Is it possible to build in Linux using cmake/make?

Hi all!

I’m trying to get an Engine build using cmake/make – this needs to be automated, and i really would prefer to use cmake to be able to configure the build.

I’m noticing that when I run GenerateProjectFiles.sh, I do get a CMakeList.txt, which appears to work – however, it takes literally hours to run, and then when I try and use ‘make’ to build from that, i just end up with

g++: error trying to exec '/usr/lib/gcc/x86_64-linux-gnu/5/cc1plus': execv: Argument list too long

Despite setting my ulimit -s to allow for several megabytes of stack space, and even going so far as to try setting it to ‘unlimited’, nothing seems to work for that.

Am I missing some step here?

Is there a way to pare it down? Ultimately, i’m just going to need to build and package a game with this setup, the Editor and all the other stuff can be built via normal methods, most likely.

If you trying to automate the build, did you even considered trying to run UBT and UAT from command line, which uses cmake anyway (it reason why you have CMakeList.txt in first place)?

CMakeLists.txt that is being generated just invokes UBT, just like other projects. The ultimate way to build the engine is to run mono UnrealBuildTool.exe UE4Editor Linux Development, all project files (including Visual Studio) boil down to that.

As for the compilation speed, it heavily depends on the hardware and not the build system.
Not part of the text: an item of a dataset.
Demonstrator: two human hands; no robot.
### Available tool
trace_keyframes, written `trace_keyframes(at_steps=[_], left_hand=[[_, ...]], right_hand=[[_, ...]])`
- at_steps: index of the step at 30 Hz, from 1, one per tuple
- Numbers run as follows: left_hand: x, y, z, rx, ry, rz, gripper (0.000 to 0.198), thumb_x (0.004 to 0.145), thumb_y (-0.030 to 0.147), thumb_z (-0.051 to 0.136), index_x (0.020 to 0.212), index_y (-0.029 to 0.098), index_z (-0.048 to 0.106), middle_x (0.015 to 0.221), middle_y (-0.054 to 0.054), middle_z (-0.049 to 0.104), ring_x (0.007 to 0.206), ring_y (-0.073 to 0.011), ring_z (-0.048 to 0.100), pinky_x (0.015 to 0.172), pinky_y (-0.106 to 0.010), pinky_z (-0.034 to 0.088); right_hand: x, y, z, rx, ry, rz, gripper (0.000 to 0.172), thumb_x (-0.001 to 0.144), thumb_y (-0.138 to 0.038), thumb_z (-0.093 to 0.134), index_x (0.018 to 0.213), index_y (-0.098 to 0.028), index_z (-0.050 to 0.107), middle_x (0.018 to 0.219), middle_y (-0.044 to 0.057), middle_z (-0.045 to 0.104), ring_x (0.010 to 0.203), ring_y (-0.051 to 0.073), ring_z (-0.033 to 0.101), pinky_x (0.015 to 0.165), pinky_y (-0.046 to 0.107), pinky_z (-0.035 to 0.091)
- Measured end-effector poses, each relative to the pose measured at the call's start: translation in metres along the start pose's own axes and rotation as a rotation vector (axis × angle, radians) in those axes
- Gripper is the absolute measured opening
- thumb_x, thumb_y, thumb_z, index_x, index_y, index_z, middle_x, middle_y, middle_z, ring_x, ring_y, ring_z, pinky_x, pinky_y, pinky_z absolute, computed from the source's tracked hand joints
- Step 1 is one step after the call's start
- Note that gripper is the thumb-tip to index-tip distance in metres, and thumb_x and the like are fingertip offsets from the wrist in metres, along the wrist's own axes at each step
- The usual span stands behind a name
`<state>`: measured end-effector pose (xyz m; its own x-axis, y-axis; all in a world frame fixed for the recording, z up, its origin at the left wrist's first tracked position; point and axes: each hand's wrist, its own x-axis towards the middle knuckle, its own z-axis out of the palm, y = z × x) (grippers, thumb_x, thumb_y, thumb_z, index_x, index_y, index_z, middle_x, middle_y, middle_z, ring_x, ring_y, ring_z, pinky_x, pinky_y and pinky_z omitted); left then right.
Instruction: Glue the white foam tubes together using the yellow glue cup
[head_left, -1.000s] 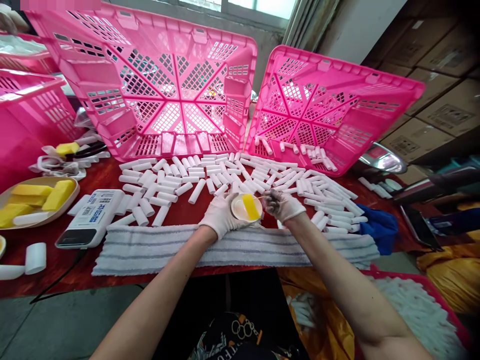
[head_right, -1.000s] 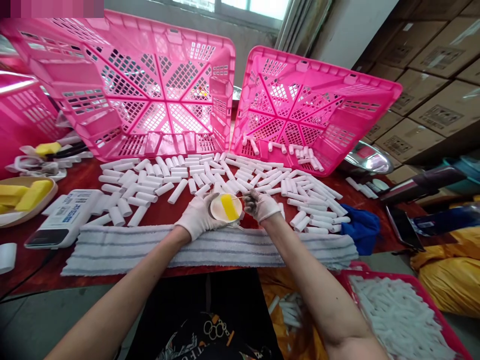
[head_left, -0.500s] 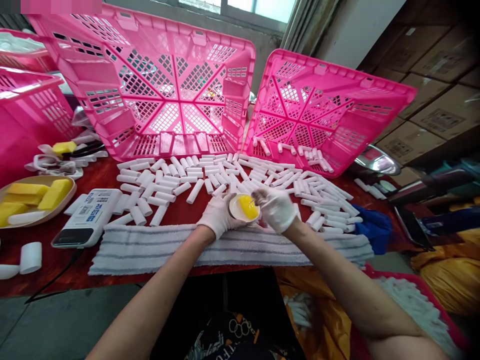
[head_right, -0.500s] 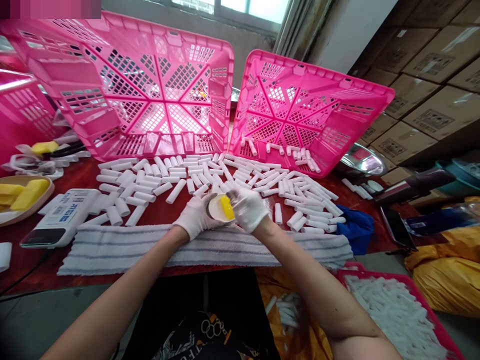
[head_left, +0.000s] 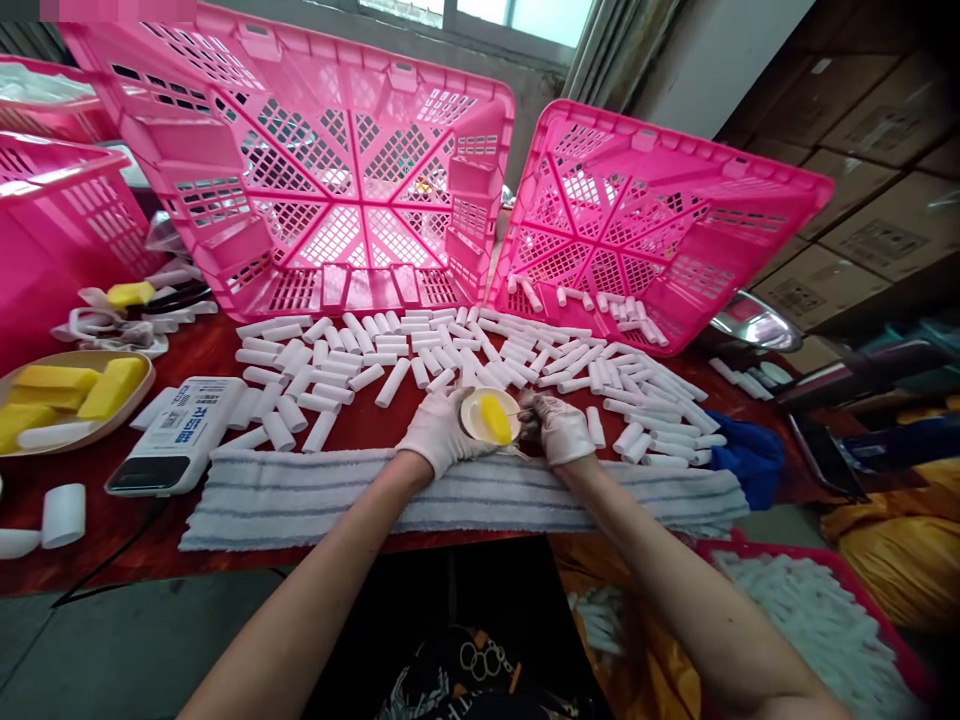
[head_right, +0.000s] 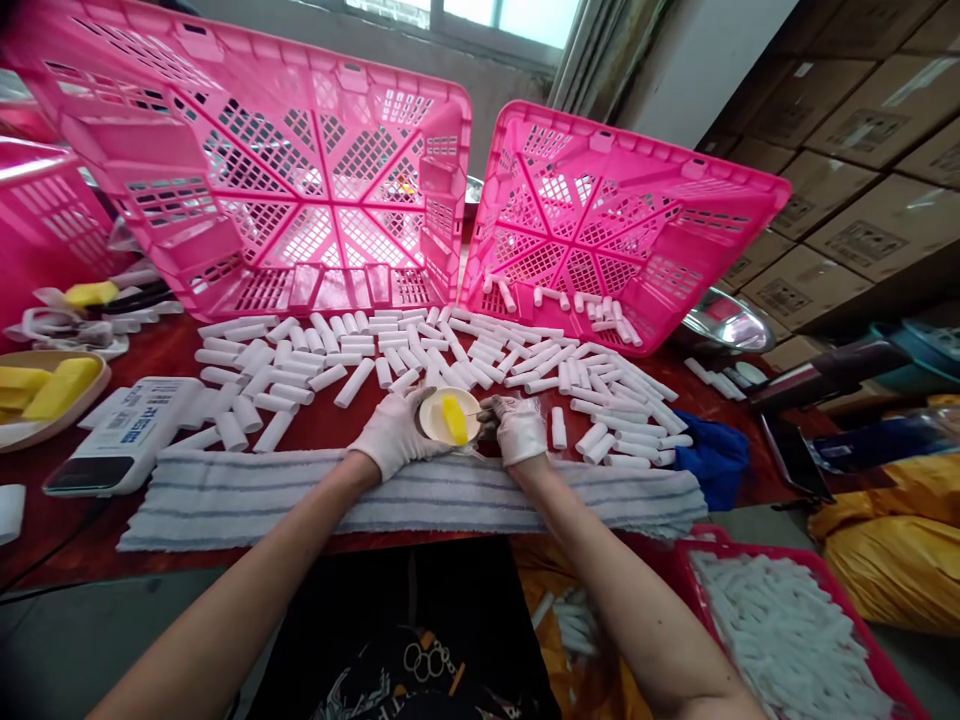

On a workstation-class machine (16+ cores, 32+GB RAM) it should take less than half an hour to compile from scratch. (See here for benchmarks: https://docs.unrealengine.com/en-us/GettingStarted/RecommendedSpecifications/HardwareBenchmarks)

well, see, these things don’t seem to be particularly well documented, I don’t even know what UAT is :slight_smile: (i may just not know what to search for)

and it would seem that UBT does not use cmake, and that the state purpose for the cmake files seems to be to get Linux IDEs that can read them to work for parsing dependencies and such.

cmake UnrealEngine seems to take several hours to complete, which is far, far, far beyond anything I’ve ever experienced. Generates a few hundred megs of cmake data. :-S

well, I guess if ultimately we’re running UBT, then I need to dig into UBT and figure out how to swap out what it’s building everything with. Ultimately, I need to build everything with a customer supplied toolchain, not the defaults. It seems that this should work with cmake/make, but it ends up attempting to build with system compiler, instead of toolchain compiler. :-S

i was able to get the process to work outside of the automated build system (bitbake) by doing

mkdir build
cd build
cmake ..
make UE4Editor-Linux-Debug

… or at least, it seemed to. when I attempted the same thing in bitbake, i ended up with it providing all the compiler options as expected, but using the wrong compiler. And I guess I know now, that that would be because UBT is selecting and executing the compiler, and ignoring what is configured via cmake.

Take a look into Engine/Source/Programs/UnrealBuildTool/Platform/Linux/LinuxToolChain.cs, particularly places that are determining clang & other binutils paths. UBT can build with a non-system compiler (e.g. when cross-compiling for Linux on Windows or when using a bundled toolchain).

If your customer wants you to change a compiler to either icl or gcc, that might be a bigger challenge.

That’s a great place to start looking, thanks. I think what I’ll first attempt to do is just brute-force my way into that, just to see what happens, and get it at least trying to use the cross-compiler given, ‘arm-(device)-linux-gnueabi-’ and see what happens. There is a bitbake layer to build clang to cross compile for the device, though we aren’t currently using it, and not sure if it works. We’ll at least suss out some potential gcc issues.

Ultimately, I’d probably want to add a new piece to the ToolChain support in UBT, and contribute that if there’s no issues from the customer with contributing back.